What the exercise asks: Return the whole listing, line for line, without the pictures in it.

Input data:
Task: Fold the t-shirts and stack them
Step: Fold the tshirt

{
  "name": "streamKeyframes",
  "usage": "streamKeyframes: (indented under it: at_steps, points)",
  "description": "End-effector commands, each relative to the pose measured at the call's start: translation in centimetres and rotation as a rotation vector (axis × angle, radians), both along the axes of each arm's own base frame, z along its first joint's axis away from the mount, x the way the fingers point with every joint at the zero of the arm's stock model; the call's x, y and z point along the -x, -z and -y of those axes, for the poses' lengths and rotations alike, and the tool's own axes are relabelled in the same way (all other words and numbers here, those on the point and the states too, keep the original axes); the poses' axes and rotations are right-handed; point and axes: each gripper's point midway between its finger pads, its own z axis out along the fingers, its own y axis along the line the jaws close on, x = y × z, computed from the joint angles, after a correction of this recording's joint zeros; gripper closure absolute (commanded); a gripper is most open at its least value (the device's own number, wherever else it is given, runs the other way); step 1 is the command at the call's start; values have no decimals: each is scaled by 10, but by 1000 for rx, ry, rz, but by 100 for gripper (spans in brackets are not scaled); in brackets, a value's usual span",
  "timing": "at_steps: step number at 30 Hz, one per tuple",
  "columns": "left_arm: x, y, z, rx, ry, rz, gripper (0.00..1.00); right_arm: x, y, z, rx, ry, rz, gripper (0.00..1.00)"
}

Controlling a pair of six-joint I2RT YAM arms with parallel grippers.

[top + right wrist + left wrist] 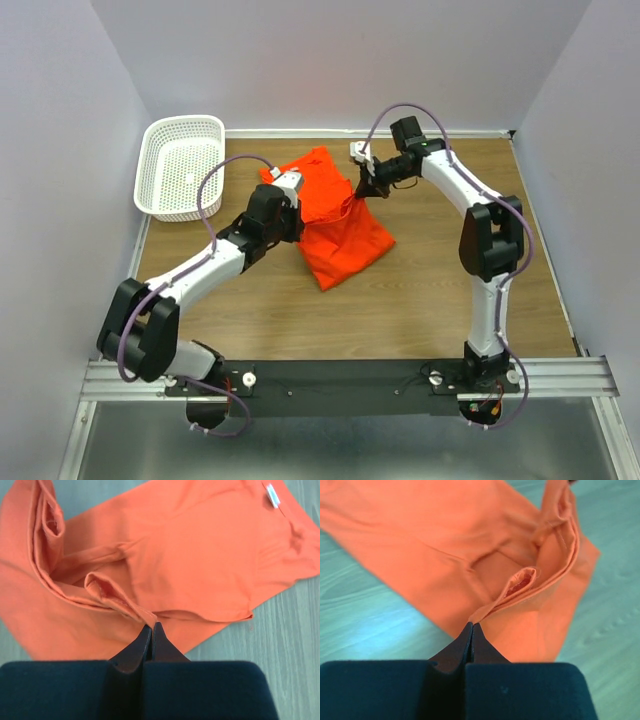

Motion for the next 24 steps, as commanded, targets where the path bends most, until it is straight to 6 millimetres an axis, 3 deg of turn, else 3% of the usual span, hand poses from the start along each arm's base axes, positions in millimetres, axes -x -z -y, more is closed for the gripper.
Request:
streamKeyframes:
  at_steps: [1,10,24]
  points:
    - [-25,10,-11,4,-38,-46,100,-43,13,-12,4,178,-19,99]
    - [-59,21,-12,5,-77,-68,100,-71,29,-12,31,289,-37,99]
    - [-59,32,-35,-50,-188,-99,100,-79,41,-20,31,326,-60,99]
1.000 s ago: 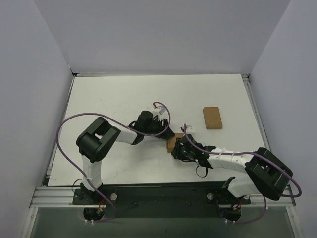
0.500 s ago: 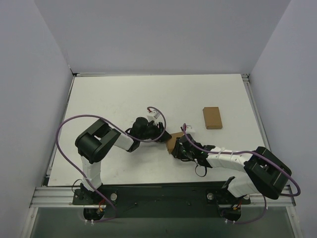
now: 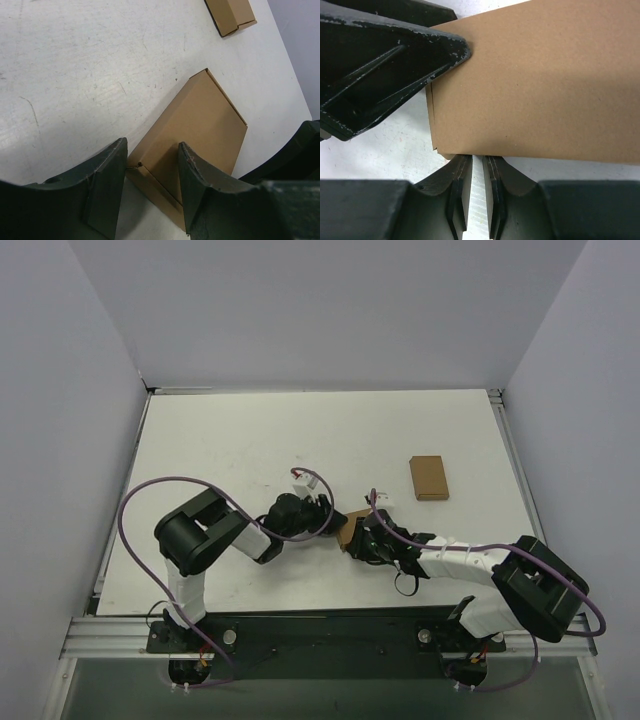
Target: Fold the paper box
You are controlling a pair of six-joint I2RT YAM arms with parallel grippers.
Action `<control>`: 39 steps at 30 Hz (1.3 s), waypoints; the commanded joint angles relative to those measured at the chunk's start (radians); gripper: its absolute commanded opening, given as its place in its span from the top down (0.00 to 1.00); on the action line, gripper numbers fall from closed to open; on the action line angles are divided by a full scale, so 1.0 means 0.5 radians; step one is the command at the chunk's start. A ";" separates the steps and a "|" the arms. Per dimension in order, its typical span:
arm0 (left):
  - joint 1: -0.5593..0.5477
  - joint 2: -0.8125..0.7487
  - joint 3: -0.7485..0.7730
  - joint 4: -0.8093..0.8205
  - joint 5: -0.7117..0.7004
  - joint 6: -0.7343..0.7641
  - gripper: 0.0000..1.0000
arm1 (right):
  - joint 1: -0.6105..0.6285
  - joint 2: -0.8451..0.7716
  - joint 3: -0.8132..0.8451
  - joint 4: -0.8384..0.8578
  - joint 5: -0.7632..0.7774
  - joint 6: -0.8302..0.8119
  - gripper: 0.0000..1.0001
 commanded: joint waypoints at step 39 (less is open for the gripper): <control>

Final answer:
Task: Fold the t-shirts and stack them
Step: Fold the tshirt

{
  "name": "streamKeyframes",
  "usage": "streamKeyframes: (indented under it: at_steps, points)",
  "description": "End-effector commands, each relative to the pose measured at the call's start: translation in centimetres and rotation as a rotation vector (axis × angle, radians), both along the axes of each arm's own base frame, z along its first joint's axis away from the mount, x the way the fingers point with every joint at the zero of the arm's stock model; the call's x, y and z point along the -x, -z and -y of those axes, for the poses' lengths and rotations alike, and the tool's own axes are relabelled in the same way (all other words and numbers here, those on the point and the states too, keep the original axes); the poses' axes and rotations are right-handed; point and axes: each gripper's point midway between its finger pads, its own z axis out along the fingers, its own y axis along the line the jaws close on, x = y × z, computed from the joint angles, after a correction of this recording's joint zeros; gripper closure absolute (commanded); a gripper is most open at its least value (the device's own number, wherever else it is given, runs the other way); step 1 is the command at the call's start; values have no decimals: each is scaled by 10, but by 1000 for rx, ry, rz, but by 100 for gripper (spans in brackets are not scaled); in brackets, a value's usual span",
  "timing": "at_steps: step number at 30 Hz, one per tuple",
  "columns": "left_arm: x, y, z, rx, ry, rz, gripper (0.00..1.00); right_arm: x, y, z, rx, ry, rz, gripper (0.00..1.00)"
}

Controlling a pair of six-joint I2RT YAM arms with parallel grippers.

[top + right wrist + left wrist] 

Motion for the next 24 steps, as commanded, targets where the path bends most, until it is straight to 6 millimetres an axis, 3 deg of turn, else 3% of the usual span, hand poses from the start along each arm's base axes, positions in millimetres, axes -x -z -y, more is closed for the gripper.
Request:
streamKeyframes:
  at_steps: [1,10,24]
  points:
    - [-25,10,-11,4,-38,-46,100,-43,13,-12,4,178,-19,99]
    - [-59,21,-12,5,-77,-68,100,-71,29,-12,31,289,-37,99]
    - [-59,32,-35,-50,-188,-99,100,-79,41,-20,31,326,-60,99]
1.000 s ago: 
0.500 s ago: 
now: 
Target: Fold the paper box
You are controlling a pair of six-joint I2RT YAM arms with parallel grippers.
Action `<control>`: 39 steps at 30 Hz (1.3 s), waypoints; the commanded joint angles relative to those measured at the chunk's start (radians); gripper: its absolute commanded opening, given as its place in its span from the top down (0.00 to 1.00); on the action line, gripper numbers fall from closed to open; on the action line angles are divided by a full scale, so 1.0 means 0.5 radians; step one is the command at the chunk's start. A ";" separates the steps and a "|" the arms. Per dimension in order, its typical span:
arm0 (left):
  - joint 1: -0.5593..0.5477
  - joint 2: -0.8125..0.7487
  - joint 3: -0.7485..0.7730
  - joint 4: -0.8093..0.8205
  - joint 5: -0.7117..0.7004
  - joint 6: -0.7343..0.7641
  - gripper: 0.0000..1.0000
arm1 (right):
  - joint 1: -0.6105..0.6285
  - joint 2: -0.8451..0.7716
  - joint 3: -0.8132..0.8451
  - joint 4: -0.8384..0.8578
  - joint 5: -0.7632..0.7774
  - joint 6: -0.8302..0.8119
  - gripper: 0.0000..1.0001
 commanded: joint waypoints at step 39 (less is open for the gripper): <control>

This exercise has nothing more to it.